As a matter of fact, Ibn Khaldūn was a brilliant Arab thinker, in the league of Aristotle, and is best known for his formulation of the notion of Asabiyyah, or “group-feeling/solidarity,” which is the fundamental building block of empires: http://www.hizb-australia.org/2016/12/rise-and-fall-of-civilisations-ibn-khalduns-historiography/.
Empires fall when their sense of group solidarity breaks down, as he detailed in the first sociology treatise: Muqaddimah.

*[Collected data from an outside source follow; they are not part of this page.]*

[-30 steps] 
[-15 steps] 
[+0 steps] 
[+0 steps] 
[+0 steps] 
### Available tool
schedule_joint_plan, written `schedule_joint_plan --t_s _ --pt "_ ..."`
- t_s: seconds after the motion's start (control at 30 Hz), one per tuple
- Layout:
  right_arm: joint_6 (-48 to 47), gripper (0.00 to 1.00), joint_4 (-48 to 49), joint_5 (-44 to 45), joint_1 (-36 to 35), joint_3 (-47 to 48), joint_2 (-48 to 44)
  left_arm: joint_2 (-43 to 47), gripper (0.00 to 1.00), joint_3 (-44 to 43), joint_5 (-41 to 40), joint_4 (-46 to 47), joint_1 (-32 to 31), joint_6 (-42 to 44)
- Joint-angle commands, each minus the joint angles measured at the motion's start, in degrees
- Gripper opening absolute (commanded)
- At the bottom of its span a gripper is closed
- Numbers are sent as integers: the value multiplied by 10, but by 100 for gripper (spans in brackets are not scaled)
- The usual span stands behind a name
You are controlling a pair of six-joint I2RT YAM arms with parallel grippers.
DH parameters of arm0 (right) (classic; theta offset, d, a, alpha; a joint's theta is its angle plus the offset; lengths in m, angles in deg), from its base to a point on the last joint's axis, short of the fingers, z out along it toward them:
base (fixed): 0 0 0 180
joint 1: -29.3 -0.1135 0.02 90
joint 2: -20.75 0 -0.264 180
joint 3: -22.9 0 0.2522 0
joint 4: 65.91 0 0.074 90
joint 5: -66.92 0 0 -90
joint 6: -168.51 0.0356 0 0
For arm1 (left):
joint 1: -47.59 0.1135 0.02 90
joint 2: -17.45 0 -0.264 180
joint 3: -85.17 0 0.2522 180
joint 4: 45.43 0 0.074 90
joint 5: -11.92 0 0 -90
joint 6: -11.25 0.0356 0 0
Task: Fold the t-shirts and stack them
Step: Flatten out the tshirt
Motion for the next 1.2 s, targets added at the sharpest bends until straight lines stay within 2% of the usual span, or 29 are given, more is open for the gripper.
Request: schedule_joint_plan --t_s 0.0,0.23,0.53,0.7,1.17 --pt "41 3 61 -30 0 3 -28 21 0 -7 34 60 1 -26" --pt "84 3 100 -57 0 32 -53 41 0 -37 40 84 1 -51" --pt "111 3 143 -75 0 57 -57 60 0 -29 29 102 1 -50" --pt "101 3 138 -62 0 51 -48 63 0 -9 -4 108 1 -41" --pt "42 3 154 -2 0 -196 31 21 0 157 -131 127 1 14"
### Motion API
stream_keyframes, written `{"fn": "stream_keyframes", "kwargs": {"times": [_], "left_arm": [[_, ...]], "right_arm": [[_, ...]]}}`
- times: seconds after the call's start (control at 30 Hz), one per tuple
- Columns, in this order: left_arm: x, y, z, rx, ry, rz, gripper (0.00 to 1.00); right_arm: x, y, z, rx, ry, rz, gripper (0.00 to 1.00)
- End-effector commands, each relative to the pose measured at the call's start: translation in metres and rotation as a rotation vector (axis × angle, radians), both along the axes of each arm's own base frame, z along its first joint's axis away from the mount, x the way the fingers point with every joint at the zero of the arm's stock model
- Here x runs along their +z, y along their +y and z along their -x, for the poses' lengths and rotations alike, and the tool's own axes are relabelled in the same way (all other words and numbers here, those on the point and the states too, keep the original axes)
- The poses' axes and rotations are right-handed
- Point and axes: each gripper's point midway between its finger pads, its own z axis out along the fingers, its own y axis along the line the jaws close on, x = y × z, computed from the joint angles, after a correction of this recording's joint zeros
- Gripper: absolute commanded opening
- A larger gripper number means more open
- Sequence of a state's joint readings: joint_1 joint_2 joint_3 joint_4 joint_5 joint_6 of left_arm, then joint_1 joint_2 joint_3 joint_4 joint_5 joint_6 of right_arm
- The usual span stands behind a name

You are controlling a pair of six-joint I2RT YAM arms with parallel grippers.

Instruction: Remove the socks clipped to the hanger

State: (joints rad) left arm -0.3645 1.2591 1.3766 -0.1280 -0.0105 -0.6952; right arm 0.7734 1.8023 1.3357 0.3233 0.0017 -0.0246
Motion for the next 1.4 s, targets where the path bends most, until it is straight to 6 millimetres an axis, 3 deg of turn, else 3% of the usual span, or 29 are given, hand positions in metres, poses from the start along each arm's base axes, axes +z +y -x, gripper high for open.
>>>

He said: “Civilisation needs the tribal values to survive, but these same values are destroyed by civilisation. Specifically, urban civilisation destroys tribal values with the luxuries that weaken kinship and community ties and with the artificial wants for new types of cuisine, new fashions in clothing, larger homes, and other novelties of urban life.”
It is a great quote which well embodies the fall of the West, where the social entropy of the good life and comfort, has made Western man soft and cucky, with equally as weak ideologies and philosophies:
https://nationalvanguard.org/books/Which%20Way%20Western%20Man.pdf
Hence Khaldūn is so far away from contemporary libertarianism, with its love of corporate globalist capitalism, and all those who feed off of it, its stifling over-civilisation, that it is a joke to try and bring him under the libertarian umbrella. Either that or a desperate measure to keep up with the changing complexion of the West, and appeal to the latest intellectual fashions.